I just thought I would write a quick update on how things are going with baby number three on his way.
Honestly, I have no idea. Who really has any idea of what in the world is going on in a woman's belly anyways? I mean, a doctor can say, yeah, that baby is head down, your uterus is measuring "right on time" (whatever that means) and they have a heart rate of this in the twenty seconds that they have it on your belly (20 seconds is generous I know). I can tell you that he moves. I don't know if it's a lot or a little because I'm hardly paying attention to the times that he is moving, it's when I'm in the car, or when I lay Levi down for a nap or as I'm sitting here on the computer and typing. He moves in the middle of the night or when I'm sitting with Levi and doing school. It's just completely random. It usually doesn't hurt when he kicks, but sometimes it does.
Sometimes I worry about the things I am exposing to him, the fact that I still drink a cup or two of coffee a day, I helped paint (with latex) our kitchen, or the fact that I'm still taking Ambien pretty much every night. I wonder if that will hurt him or if it won't have any effect. Honestly, those things have helped get me through. I think with Levi and Aria I felt like I was just sitting around, waiting for my life to continue and for this baby to come. With this one, I am just continuing to live and try to ignore the fact that I'm pregnant. It's getting harder and harder to ignore though.
I learned an important lesson last week. Don't eat too much.
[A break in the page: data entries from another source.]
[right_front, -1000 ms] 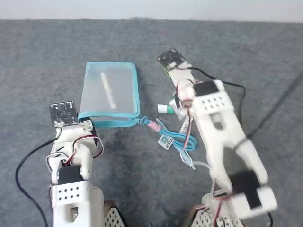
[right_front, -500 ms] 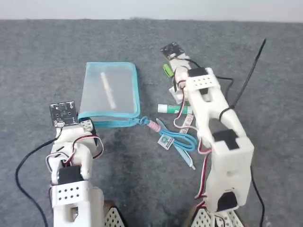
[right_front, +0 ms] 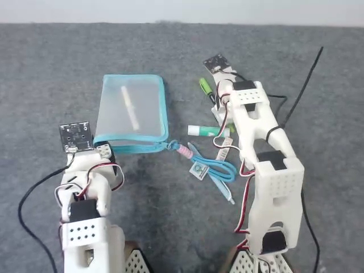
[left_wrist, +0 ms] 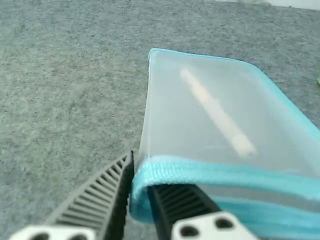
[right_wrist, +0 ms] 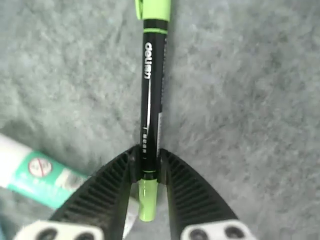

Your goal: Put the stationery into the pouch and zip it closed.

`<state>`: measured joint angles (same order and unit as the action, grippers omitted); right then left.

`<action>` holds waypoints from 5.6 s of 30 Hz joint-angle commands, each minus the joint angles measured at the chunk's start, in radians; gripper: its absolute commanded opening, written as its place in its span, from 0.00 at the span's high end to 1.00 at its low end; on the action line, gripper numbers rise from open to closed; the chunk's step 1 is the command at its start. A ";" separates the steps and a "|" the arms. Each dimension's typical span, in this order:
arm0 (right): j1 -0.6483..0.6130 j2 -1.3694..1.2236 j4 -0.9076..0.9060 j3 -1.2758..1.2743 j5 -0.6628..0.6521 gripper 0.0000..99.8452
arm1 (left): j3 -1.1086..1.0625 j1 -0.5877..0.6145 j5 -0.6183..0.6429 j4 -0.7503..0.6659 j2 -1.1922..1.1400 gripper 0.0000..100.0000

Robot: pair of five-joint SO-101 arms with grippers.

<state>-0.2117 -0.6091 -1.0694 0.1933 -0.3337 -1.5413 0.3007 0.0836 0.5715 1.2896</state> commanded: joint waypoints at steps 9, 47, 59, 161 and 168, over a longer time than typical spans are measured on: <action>-0.005 0.429 -0.401 0.038 0.023 0.99 | 0.071 0.011 -0.003 -0.034 -0.002 0.99; -0.400 1.073 -0.469 -0.655 -0.026 0.99 | 0.082 -0.279 -0.008 -0.005 -0.003 0.99; -0.404 0.664 -0.618 -0.138 0.061 0.99 | 0.070 -0.316 -0.048 -0.009 -0.003 0.99; 0.117 0.906 -0.074 -0.730 0.321 0.84 | 0.073 0.020 -0.094 -0.069 -0.008 0.99; -0.085 0.852 -0.033 -0.721 0.310 0.84 | 0.073 0.020 -0.094 -0.069 -0.008 0.99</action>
<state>-0.1949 0.2378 -1.1201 -0.5524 -0.0269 -1.5413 0.3237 0.0008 0.5363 1.2896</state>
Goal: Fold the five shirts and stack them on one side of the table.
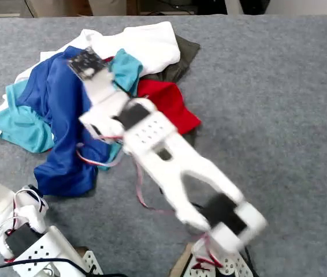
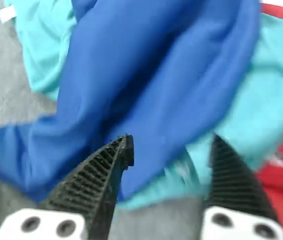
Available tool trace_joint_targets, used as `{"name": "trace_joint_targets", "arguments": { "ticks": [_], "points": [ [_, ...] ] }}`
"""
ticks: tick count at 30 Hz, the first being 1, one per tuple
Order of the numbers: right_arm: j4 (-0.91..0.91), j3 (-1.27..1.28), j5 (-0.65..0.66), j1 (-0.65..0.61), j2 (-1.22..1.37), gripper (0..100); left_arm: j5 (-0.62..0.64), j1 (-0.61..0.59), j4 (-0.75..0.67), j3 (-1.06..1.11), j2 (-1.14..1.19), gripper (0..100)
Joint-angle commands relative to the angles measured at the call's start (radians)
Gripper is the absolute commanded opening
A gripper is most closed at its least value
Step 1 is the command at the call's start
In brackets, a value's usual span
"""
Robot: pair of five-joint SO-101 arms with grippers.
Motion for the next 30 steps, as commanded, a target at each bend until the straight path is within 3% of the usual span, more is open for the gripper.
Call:
{"name": "trace_joint_targets", "arguments": {
  "ticks": [1, 8, 13, 15, 18, 19, 22, 30],
  "points": [
    [-0.023, -0.285, -0.054, -0.021, 0.223, 29.2, -0.005, -0.006, -0.003, -0.044, -0.001, 16],
    [-0.015, -0.792, -0.17, -0.027, 0.656, 28.9, -0.005, -0.008, -0.003, -0.043, -0.007, 16],
    [0.124, -1.144, -0.186, -0.058, 0.897, 28.2, -0.005, -0.008, -0.02, -0.032, -0.008, 16],
    [0.189, -1.271, -0.186, -0.064, 0.975, 22.2, -0.005, -0.008, -0.023, -0.031, -0.008, 16],
    [0.252, -1.465, -0.175, -0.05, 1.063, 5.2, -0.005, -0.008, -0.025, -0.028, -0.008, 16],
    [0.262, -1.524, -0.155, -0.041, 1.084, 0.2, -0.005, -0.008, -0.025, -0.028, -0.008, 16],
    [0.316, -1.632, -0.118, -0.022, 1.109, 3.4, -0.005, -0.008, -0.025, -0.028, -0.008, 16],
    [0.41, -1.62, -0.072, 0.048, 0.901, 3.7, -0.005, -0.008, -0.025, -0.028, -0.008, 16]
  ]
}}
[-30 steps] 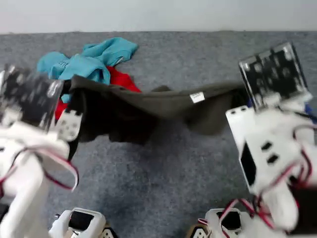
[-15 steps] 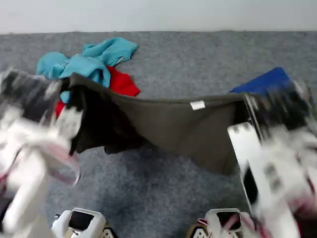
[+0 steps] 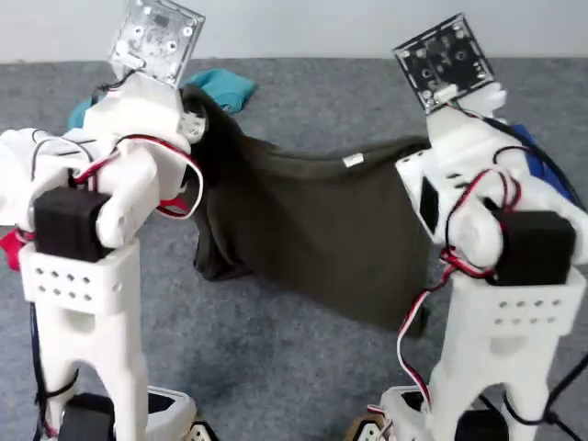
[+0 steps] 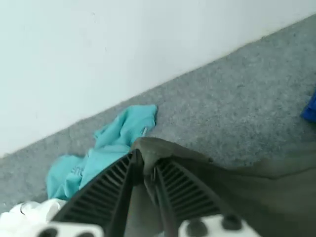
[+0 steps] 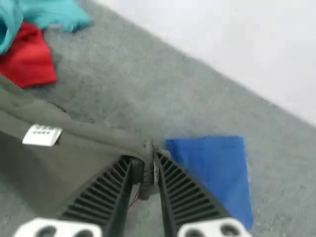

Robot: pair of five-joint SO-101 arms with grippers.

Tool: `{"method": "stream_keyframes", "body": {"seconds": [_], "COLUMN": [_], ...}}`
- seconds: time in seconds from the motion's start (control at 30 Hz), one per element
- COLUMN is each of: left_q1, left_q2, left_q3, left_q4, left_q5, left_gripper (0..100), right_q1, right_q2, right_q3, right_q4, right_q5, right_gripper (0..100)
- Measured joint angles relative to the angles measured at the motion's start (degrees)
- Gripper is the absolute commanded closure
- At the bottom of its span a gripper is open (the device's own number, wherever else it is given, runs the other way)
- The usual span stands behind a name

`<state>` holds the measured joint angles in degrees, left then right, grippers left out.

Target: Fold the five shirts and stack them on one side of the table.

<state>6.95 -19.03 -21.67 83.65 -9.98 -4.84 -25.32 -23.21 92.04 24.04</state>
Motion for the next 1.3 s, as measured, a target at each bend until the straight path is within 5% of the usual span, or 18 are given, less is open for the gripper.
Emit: {"method": "stream_keyframes", "body": {"seconds": [0.53, 0.9, 1.3], "left_q1": [0.0, 0.0, 0.0], "left_q2": [-16.9, -18.8, -19.7], "left_q3": [-27.1, -27.7, -30.9], "left_q4": [10.6, 11.7, 11.7], "left_q5": [0.0, 0.0, 0.0], "left_gripper": [98, 98, 98], "right_q1": [-0.3, 7.8, 8.1], "right_q2": [-23.7, -28.0, -30.4], "right_q3": [-3.9, -4.4, -4.4], "right_q4": [-2.3, -2.3, -2.3], "right_q5": [0.0, -1.8, -2.3], "right_gripper": [99.0, 99.0, 99.0]}}
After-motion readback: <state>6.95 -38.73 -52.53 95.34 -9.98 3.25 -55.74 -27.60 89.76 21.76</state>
It was my birthday and my mom made this amazing pumpkin dessert (I LOVE pumpkin desserts, pumpkin pie, pumpkin roll, pumpkin muffin, all of it). This was a pumpkin dump cake. I had some on Saturday and then again on Sunday after lunch, then we had pizza that night and finally I topped it off with a more than generous helping of pumpkin dump cake. I justified it by saying, well, at least I'm not eating ice cream too. Dumb. Really dumb.
I don't know what was in it, probably about 40 grams of sugar, plus the fact that I had eaten poorly all that day, but I literally did not sleep that night. I didn't get to sleep until maybe 11, I don't know, that's when I finally turned off the light (oh my goodness, Ben and I are so lame, we are usually in bed by 9:30 and asleep by 10, now you know that we are grandparents). I woke up at 12 and 1 just wide awake. I finally got out of bed at 1:30 and was not tired at all. I felt like I could run a marathon. This was not going to be good the next day. I finally forced myself to go to bed around 3:30 because I didn't want to be wasted the next day. I still must have laid in bed for about an hour, it was ridiculous. I honestly think it was the vast amounts of sugar and carbs I had consumed and my body was just trying to process all of it.
I had totally justified it in that I was pregnant, family was in town, it was a yummy dessert, it was my birthday. So many ways to justify sin. But really, sin is sin.
I hate it when I justify.
Lord, help me to remember this lesson. I am so easily tempted to think that food will make me happy. Really, it won't. It will just make me more sad with my life if I consume it as though it will fulfill me. Tear down my idols Lord. Help me to tear them down. Thank You for Your faithful discipline. Thank You for the fact that my body can't handle that much food without crazy heartburn and being so uncomfortable. You alone can fulfill me and make me happy. Help me to rest in You.